• _ACTION ITEM_
Please return the lines of the data below, word for word, from the first line through the line containing "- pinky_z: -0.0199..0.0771".

[Data extracted from a collection]

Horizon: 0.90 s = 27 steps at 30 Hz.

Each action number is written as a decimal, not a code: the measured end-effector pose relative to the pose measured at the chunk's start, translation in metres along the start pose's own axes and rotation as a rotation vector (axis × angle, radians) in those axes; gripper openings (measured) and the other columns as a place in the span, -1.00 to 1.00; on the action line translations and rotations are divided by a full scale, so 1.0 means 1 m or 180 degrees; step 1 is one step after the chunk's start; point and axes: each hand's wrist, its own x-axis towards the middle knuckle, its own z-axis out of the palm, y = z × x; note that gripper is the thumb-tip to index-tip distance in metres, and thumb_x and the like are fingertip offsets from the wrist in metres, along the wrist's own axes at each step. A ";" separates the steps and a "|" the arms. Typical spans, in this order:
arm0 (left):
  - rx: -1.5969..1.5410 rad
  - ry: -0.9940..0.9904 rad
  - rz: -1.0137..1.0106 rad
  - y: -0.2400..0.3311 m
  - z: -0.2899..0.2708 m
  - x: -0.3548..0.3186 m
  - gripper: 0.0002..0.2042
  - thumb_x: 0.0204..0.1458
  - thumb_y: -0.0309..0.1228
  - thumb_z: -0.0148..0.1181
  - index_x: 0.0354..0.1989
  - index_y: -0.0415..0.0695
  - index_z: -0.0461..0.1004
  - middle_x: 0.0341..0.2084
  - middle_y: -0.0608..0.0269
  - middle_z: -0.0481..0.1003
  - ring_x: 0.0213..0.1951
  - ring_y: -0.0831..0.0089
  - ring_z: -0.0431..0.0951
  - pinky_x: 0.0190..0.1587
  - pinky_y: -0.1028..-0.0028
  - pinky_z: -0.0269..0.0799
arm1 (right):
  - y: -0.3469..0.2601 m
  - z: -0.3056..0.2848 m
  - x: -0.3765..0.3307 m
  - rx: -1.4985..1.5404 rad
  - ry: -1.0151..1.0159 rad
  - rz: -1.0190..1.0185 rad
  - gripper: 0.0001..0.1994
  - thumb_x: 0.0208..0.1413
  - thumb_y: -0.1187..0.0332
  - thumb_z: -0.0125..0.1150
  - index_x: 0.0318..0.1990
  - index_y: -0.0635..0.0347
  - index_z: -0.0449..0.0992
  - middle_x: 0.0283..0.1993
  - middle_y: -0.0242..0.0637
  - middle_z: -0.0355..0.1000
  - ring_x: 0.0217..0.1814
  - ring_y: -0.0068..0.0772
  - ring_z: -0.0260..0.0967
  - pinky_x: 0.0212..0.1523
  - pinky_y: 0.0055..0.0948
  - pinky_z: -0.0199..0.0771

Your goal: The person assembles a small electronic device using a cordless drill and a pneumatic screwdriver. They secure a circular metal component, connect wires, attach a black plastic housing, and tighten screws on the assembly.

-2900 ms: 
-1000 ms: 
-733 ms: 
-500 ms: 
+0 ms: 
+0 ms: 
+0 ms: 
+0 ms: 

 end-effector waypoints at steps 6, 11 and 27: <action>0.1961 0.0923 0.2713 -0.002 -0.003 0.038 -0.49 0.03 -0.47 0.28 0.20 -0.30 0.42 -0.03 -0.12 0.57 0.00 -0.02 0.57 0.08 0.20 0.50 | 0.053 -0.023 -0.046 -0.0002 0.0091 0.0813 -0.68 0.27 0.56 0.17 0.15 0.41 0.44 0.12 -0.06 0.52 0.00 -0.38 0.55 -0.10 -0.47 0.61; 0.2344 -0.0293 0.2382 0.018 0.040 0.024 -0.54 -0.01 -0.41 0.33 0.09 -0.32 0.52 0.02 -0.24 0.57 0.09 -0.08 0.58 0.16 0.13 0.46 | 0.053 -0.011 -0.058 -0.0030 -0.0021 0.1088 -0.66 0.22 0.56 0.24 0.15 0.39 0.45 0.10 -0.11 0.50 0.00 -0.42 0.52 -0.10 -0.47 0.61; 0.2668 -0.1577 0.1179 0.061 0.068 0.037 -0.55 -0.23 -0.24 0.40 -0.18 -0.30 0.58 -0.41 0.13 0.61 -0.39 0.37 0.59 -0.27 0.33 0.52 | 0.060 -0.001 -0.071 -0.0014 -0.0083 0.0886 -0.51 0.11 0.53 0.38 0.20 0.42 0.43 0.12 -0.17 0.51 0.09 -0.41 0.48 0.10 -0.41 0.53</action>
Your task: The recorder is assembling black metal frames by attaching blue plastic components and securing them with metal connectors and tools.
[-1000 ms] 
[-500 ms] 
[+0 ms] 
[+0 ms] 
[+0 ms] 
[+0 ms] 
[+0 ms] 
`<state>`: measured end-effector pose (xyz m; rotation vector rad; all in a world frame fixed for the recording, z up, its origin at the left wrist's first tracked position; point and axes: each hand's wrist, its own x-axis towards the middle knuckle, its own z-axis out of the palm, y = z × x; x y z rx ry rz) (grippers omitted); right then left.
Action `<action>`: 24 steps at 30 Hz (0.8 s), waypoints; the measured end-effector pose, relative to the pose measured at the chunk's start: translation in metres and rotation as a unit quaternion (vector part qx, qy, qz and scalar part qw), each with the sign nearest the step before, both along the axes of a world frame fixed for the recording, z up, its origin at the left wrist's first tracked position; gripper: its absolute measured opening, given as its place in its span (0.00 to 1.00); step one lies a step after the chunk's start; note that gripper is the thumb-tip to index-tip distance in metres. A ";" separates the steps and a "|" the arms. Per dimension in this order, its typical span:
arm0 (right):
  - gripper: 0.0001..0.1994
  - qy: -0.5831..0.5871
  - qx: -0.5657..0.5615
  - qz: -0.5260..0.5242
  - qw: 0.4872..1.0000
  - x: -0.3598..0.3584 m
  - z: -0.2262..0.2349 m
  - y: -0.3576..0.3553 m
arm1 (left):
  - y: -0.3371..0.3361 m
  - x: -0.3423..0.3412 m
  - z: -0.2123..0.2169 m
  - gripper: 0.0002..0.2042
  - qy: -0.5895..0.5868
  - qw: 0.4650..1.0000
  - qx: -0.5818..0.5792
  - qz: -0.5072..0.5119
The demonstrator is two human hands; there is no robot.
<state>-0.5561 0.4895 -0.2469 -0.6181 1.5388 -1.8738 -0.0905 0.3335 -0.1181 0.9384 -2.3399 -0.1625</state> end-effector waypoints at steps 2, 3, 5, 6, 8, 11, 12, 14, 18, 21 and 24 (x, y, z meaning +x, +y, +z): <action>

• _RESULT OF THIS TASK_
Horizon: 0.90 s = 27 steps at 30 Hz.

Each action number is written as a decimal, not a code: the measured end-effector pose relative to the pose measured at the chunk's start, translation in metres along the start pose's own axes and rotation as a rotation vector (axis × angle, radians) in those axes; gripper openings (measured) and the other columns as a place in the span, -1.00 to 1.00; on the action line translations and rotations are divided by a full scale, so 1.0 means 1 m or 180 degrees; step 1 is one step after the chunk's start; point and axes: each hand's wrist, its own x-axis towards the middle knuckle, its own z-axis out of the palm, y = z × x; note that gripper is the thumb-tip to index-tip distance in metres, and thumb_x and the like are fingertip offsets from the wrist in metres, along the wrist's own axes at each step. A ";" separates the steps and a "|" the arms. Typical spans, in this order:
arm0 (left):
  - rx: -1.5969..1.5410 rad
  - ry: -0.9940..0.9904 rad
  - rz: -1.0137..1.0106 rad
  - y: -0.2400..0.3311 m
  - z: -0.2899..0.2708 m
  - x: -0.3548..0.3186 m
  - gripper: 0.0002..0.2042
  - thumb_x: 0.0204..0.1458
  - thumb_y: -0.0309..0.1228
  - thumb_z: -0.0148..0.1181
  - index_x: 0.0354..0.1989
  - index_y: -0.0415..0.0695
  - index_z: -0.0461..0.1004
  - middle_x: 0.0341..0.2084
  - middle_y: -0.0608..0.0269
  - middle_z: -0.0481..0.1003
  - ring_x: 0.0213..0.1951
  - ring_y: -0.0831..0.0089
  - ring_z: -0.0431..0.0951
  - pinky_x: 0.0190..0.1587
  - pinky_y: -0.1028..-0.0028
  - pinky_z: -0.0269..0.0799
arm1 (right):
  - y: -0.3469..0.2601 m
  - z: -0.3056..0.2848 m
  - x: -0.3765..0.3307 m
  - rx: -1.4985..1.5404 rad
  - ry: -1.0151..1.0159 rad
  - rz: -1.0190..1.0185 rad
  - gripper: 0.0001..0.1994
  - thumb_x: 0.0208..0.1413
  - thumb_y: -0.1187..0.0332
  - thumb_z: -0.0125..0.1150
  - index_x: 0.0318..0.1990
  - index_y: -0.0635..0.0347
  - index_z: -0.0449..0.0992
  - middle_x: 0.0283..0.1993
  - middle_y: -0.0242..0.0637
  - middle_z: -0.0355..0.1000
  - ring_x: 0.0217..0.1814
  - ring_y: -0.0068..0.0772
  - ring_z: -0.0260..0.0967
  - pinky_x: 0.0212..0.1523
  - pinky_y: 0.0055..0.0948
  - pinky_z: -0.0199..0.0771

There is no more to the output, and the exercise is done.